> **EXERCISE**:
Say how many lines below contain the word "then". The number is the entire reply.

------------------------------------------------

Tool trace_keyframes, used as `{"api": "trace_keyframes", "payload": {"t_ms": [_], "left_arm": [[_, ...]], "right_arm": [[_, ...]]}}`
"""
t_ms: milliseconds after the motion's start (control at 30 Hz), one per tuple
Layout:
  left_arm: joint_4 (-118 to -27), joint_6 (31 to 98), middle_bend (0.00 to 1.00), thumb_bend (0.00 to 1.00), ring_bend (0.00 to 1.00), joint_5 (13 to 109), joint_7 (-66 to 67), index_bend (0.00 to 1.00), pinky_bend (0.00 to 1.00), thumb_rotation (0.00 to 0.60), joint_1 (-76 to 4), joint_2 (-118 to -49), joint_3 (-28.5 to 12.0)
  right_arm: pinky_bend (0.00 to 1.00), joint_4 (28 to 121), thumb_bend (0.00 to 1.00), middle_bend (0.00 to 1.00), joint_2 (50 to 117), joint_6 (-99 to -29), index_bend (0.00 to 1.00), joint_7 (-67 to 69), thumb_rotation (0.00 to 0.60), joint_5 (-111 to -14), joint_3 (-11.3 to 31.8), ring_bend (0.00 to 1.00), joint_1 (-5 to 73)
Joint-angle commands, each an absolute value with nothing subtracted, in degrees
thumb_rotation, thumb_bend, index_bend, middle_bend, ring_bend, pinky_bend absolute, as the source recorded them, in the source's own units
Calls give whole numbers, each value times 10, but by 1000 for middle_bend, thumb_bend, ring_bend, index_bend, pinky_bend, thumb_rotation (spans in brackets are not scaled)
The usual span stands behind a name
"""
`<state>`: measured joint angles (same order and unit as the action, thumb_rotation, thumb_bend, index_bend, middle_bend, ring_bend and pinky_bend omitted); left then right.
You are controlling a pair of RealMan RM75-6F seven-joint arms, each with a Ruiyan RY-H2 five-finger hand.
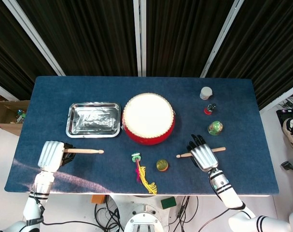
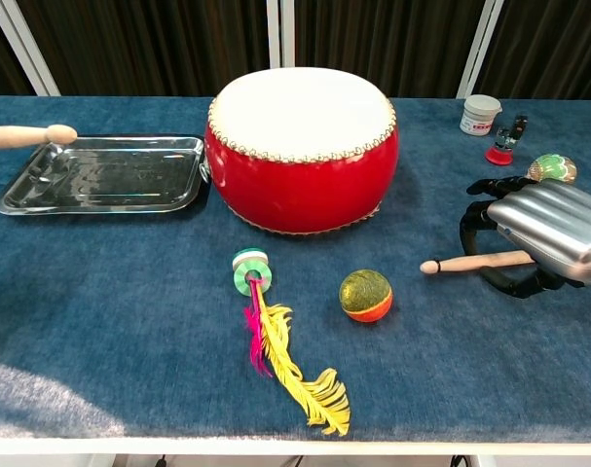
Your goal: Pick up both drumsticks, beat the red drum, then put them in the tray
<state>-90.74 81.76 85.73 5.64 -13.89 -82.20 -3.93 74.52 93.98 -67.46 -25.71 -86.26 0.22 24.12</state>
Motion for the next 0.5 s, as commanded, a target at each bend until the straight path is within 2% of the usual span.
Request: {"api": "trace_keyframes", "payload": {"t_ms": [33, 167, 300, 500], "left_arm": [[-909, 819, 1000, 452, 1000, 858, 56, 1000, 1000, 600, -139, -821, -40], [-913, 821, 1000, 452, 1000, 861, 56, 1000, 1000, 600, -139, -817, -42], [-917, 820, 1000, 450, 1000, 861, 56, 1000, 1000, 600, -139, -814, -41], [-921, 817, 1000, 449, 1000, 858, 61, 1000, 1000, 600, -139, -816, -40]], "right_arm": [[205, 750, 528, 397, 938, -689, 687, -229, 600, -871, 4, 113, 238], [214, 779, 537, 417, 921, -732, 691, -89, 600, -882, 16, 140, 224], [214, 801, 538, 424, 891, -772, 692, 131, 600, -873, 34, 143, 201], [217, 804, 538, 445, 871, -766, 684, 496, 600, -835, 59, 154, 177]]}}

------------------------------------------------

> **RESULT OF THE EXERCISE**:
2